The fitness function used to evaluate antennas is a function of the voltage standing wave ratio (VSWR) and gain values on the transmit and receive frequencies. VSWR is a way to quantify reflected-wave interference, and thus the amount of impedance mismatch at the junction. VSWR is the ratio between the highest voltage and the lowest voltage in the signal envelope along a transmission line.

The two best antennas found, one (ST5-3-10) from a GA that allowed branching and one (ST5-4W-03) from a GA that did not, were fabricated and tested. Antenna ST5-3-10 is a requirements-compliant antenna that was built and tested on an antenna test range.

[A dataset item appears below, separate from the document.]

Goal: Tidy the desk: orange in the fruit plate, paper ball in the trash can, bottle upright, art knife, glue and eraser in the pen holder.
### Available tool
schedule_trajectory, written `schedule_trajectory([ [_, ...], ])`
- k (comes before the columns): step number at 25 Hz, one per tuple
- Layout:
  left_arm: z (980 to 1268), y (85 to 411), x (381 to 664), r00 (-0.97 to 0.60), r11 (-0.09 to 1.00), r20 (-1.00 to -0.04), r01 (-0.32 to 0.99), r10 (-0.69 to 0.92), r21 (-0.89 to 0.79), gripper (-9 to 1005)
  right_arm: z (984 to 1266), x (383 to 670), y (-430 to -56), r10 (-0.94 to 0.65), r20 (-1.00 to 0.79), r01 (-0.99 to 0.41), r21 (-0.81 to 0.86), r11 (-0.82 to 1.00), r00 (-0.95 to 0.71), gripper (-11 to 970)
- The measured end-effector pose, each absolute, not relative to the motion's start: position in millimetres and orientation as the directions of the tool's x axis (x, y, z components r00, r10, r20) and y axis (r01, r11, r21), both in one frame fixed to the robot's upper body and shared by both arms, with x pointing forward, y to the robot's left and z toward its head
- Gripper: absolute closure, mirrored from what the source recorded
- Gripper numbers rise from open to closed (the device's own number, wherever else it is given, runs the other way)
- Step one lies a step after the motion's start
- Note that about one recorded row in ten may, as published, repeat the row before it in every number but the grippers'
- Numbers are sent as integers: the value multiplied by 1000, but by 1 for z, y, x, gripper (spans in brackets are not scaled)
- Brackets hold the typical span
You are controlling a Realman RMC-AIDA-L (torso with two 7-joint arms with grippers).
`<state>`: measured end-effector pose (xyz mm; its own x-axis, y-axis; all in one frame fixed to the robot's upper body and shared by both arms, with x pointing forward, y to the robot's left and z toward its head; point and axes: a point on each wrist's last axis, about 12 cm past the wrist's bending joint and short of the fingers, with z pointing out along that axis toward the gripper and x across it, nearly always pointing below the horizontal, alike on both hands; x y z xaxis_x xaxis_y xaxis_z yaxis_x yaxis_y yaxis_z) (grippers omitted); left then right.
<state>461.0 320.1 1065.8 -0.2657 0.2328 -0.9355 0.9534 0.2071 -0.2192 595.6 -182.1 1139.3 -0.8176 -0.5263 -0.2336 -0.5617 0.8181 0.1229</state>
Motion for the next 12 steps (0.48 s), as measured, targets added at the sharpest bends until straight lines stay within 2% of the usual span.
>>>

While it is slightly difficult to manufacture without the aid of automated wire-forming and soldering machines, it has a number of benefits as compared to the conventionally-designed antenna.

The two fabricated antennas, each shown next to a quarter for scale.

First, there is the potential of needing less power. Antenna ST5-3-10 achieves high gain (2-4dB) across a wider range of elevation angles. This allows a broader range of angles over which maximum data throughput can be achieved. Also, less power from the solar array and batteries may be required.

Second, the evolved antenna does not require a matching network nor a phasing circuit, removing two steps in design and fabrication of the antenna. A trivial transmission line may be used for the match on the flight antenna, but simulation results suggest that one is not required.

Third, the evolved antenna has more uniform coverage in that it has a uniform pattern with small ripples in the elevations of greatest interest (between 40 and 80 degrees). This allows for reliable performance as elevation angle relative to the ground changes.

Finally, the evolved antenna had a shorter design cycle. It was estimated that antenna ST5-3-10 took 3 person-months to design and fabricate the first prototype as compared to 5 person-months for the conventionally designed antenna.

Measured VSWR plot for antenna ST5-3-10. Point 1 is the receive frequency and point 2 is the transmit frequency.